Silently Creed drew back into the dense undergrowth. He knew where he was, now. As he retreated swiftly in the opposite direction from that in which Jeff had approached, he could vaguely hear the excited voices at the still, questioning, replying, denouncing, exclaiming. Presently he came out upon the main trail, rounded the Gulch, heading for the big road and Nancy Card’s cabin, his soul sick within him at the events of the evening, bitterly regretting the explicit and unwelcome knowledge of the secret still which had been forced upon him, feeling himself now a spy indeed—a spy and a murderer.

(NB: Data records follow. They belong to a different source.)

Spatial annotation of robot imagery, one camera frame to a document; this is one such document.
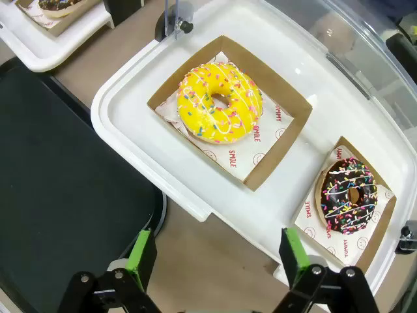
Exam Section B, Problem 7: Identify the yellow sprinkled donut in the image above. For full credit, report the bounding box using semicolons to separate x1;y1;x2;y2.
177;62;263;145

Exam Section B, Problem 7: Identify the chocolate sprinkled donut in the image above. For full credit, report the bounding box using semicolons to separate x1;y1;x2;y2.
38;0;83;18
314;157;379;235

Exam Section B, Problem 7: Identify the white plastic display container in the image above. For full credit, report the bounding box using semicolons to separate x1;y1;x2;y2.
0;0;115;73
90;0;417;296

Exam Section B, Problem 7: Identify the clear plastic container lid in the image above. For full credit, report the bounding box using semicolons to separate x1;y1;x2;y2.
264;0;417;138

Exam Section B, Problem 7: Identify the dark green serving tray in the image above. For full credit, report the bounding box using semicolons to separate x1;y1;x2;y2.
0;57;168;313

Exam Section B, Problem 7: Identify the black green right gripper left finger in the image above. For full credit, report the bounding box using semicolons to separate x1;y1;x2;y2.
57;228;163;313

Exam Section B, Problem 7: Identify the brown cardboard donut tray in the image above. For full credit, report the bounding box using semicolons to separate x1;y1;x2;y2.
14;0;102;38
294;136;397;274
146;35;313;192

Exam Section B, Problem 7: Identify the black lid hinge clamp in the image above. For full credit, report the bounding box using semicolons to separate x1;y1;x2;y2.
394;220;417;255
154;0;194;43

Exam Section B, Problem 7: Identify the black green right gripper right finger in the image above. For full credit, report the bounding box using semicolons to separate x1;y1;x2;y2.
272;227;381;313

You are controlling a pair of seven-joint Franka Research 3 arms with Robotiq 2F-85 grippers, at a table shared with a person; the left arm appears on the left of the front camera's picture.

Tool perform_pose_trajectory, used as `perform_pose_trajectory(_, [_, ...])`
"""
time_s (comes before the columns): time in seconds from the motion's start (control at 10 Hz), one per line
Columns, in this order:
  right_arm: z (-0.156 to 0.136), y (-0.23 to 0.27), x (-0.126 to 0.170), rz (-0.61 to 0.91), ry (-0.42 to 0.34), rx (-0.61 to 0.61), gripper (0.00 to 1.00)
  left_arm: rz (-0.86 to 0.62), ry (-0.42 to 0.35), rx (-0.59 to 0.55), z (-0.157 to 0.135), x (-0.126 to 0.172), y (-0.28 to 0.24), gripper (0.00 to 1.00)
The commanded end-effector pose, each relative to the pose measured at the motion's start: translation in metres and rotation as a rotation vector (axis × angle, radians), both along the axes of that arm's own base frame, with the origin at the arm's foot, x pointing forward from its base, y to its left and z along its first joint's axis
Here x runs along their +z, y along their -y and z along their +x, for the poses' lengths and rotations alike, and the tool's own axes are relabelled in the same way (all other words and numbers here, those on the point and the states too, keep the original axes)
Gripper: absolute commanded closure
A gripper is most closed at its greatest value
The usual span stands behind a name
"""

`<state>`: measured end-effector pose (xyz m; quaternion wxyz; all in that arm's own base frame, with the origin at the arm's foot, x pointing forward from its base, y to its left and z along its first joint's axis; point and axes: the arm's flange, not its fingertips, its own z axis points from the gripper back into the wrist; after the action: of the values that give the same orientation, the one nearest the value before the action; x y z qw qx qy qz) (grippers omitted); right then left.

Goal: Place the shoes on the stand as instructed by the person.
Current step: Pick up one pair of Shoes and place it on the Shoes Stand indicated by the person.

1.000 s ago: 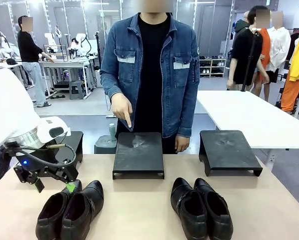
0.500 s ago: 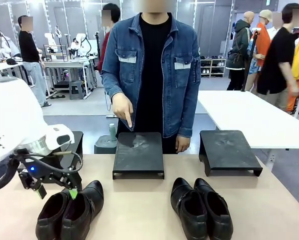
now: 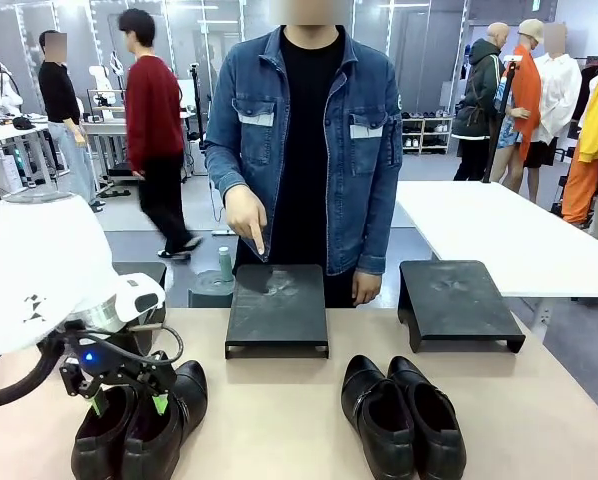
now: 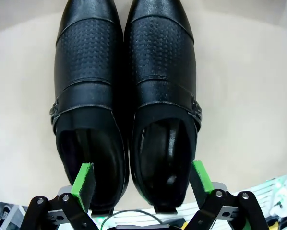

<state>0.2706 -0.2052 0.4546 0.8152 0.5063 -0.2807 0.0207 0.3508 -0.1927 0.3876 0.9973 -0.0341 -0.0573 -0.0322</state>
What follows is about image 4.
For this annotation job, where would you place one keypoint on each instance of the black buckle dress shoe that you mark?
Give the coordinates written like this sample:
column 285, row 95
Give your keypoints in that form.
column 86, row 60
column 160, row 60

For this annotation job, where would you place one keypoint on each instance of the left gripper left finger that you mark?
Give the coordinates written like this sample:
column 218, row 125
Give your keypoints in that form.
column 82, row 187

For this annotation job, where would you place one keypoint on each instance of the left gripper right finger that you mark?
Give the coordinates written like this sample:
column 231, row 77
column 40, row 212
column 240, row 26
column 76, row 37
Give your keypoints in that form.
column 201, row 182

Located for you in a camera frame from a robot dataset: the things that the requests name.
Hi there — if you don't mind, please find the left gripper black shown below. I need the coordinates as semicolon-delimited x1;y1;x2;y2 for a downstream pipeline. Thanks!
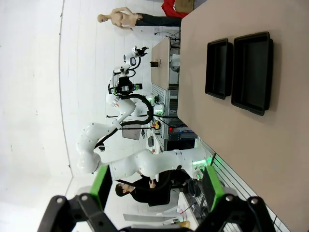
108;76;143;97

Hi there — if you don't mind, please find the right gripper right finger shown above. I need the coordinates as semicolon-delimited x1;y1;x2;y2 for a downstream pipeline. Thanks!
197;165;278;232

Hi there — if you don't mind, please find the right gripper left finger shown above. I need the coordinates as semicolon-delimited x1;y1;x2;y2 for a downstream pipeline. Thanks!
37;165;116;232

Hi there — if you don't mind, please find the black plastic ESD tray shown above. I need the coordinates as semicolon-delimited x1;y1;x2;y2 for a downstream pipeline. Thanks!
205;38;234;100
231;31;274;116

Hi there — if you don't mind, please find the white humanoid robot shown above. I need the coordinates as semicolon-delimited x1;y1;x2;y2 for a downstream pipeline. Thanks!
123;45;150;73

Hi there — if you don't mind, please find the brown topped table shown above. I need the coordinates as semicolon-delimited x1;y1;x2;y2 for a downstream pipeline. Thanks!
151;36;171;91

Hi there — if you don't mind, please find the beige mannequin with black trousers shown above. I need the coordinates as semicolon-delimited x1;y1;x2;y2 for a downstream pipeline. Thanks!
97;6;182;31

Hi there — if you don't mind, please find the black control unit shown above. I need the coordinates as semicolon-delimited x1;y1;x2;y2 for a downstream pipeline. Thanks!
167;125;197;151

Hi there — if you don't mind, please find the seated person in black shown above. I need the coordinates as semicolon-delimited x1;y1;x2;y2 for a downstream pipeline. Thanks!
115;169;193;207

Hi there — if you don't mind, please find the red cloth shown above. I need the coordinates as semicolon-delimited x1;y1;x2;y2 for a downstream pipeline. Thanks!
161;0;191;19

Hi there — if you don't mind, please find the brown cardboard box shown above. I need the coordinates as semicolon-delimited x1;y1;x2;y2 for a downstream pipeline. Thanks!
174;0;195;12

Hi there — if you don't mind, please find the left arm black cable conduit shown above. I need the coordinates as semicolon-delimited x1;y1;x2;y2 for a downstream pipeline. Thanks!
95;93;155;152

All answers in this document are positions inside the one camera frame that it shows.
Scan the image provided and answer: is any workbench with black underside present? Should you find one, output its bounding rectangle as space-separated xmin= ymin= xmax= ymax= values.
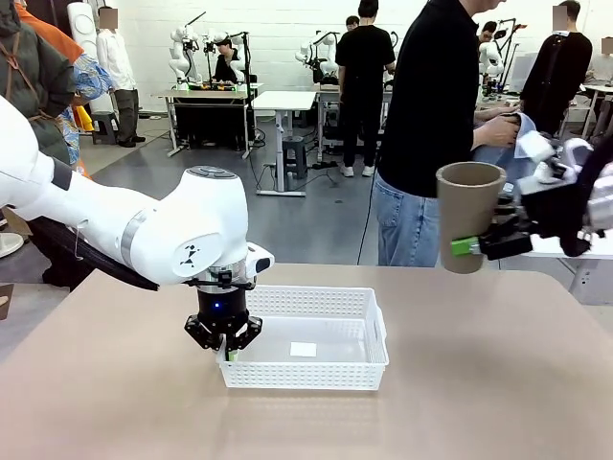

He walked with long nervous strides; beaten and bruised though he was, he was unconscious of fatigue; the grief and regret that surged within him were as an anodyne to physical pain, and it was less than half an hour later that he opened the door of Nancy Card’s cabin, his white face scratched and bleeding, his torn hands, too, covered with blood, his clothing rent and earth-stained, his eyes wild and pain-bright.
“Good Lord, boy! What’s the matter with ye?” cried the old woman, coming toward him in terror, both hands out. “I sot up for ye, ’caze Pony he jest come from Hepzibah an’ said that spiled-rotten Andy an’ that feisty Jeff ’lowed ye was a spy an’ they was a-goin’ to run ye out of the Turkey Tracks.”
She laid hold of him and examined him with anxious eyes.
“I was plumb werried about ye. I knowed in reason they was a-goin’ to be trouble at that fool play-party.”
“No, I ain’t hurt, Aunt Nancy,” said Creed desolately, and he stared past her at the wall. “But looks to me like I’m cursed. I meant so well——” He choked on the word. “I’d just had a talk with—She said—we—I thought that everything was about to come right. And now—I’ve killed Blatch Turrentine, and I’ve just got away from the others. They was all after me.”